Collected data
=====
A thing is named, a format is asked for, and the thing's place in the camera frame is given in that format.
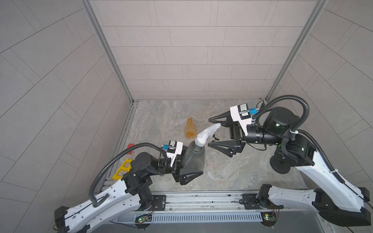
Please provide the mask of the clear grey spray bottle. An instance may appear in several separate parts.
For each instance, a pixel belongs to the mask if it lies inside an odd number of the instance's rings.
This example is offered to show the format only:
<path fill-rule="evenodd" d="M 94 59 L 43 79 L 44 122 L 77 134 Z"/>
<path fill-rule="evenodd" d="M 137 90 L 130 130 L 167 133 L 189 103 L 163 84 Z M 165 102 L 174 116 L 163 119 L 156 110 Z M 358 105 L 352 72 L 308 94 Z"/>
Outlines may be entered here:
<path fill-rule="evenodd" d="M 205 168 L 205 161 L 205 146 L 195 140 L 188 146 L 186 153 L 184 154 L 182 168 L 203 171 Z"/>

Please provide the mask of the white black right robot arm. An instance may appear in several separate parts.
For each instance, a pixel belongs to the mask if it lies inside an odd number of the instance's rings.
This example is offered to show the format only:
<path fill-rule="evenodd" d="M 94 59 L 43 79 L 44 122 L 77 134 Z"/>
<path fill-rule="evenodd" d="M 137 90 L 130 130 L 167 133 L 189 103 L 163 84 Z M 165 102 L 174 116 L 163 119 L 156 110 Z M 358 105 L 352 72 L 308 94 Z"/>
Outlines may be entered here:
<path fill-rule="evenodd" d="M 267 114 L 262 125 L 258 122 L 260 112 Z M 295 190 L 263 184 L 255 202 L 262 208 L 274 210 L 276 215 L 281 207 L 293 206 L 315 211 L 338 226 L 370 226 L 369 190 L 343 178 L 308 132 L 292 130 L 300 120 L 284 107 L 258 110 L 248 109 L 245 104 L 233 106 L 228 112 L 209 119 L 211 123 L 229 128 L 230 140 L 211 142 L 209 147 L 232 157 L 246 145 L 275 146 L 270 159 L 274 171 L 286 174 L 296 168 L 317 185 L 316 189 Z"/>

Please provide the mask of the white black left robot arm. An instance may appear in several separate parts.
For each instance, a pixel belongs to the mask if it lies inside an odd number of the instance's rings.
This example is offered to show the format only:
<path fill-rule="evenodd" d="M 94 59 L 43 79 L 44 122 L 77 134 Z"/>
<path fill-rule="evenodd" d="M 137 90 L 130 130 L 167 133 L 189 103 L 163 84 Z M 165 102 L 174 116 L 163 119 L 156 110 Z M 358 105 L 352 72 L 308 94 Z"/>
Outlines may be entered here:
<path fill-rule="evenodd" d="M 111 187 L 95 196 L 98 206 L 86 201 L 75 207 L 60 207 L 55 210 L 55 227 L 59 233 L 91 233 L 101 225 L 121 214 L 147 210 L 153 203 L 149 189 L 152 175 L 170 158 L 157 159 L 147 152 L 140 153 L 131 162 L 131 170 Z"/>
=====
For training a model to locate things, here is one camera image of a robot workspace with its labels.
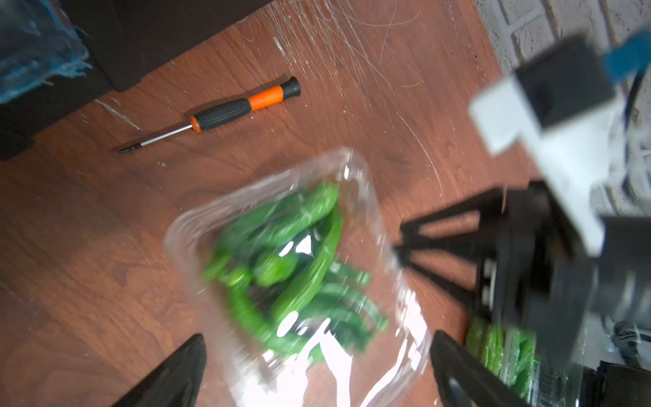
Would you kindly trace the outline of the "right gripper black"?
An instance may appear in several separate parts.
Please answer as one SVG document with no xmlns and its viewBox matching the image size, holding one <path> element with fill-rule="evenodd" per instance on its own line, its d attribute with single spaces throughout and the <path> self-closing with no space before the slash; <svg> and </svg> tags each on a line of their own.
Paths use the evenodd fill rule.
=====
Among the lines above, return those that hold the word "camera".

A thing is named, a format is asked for, and the thing's place in the camera frame is given in that format.
For training a model to locate things, here is one camera image of a robot workspace with its labels.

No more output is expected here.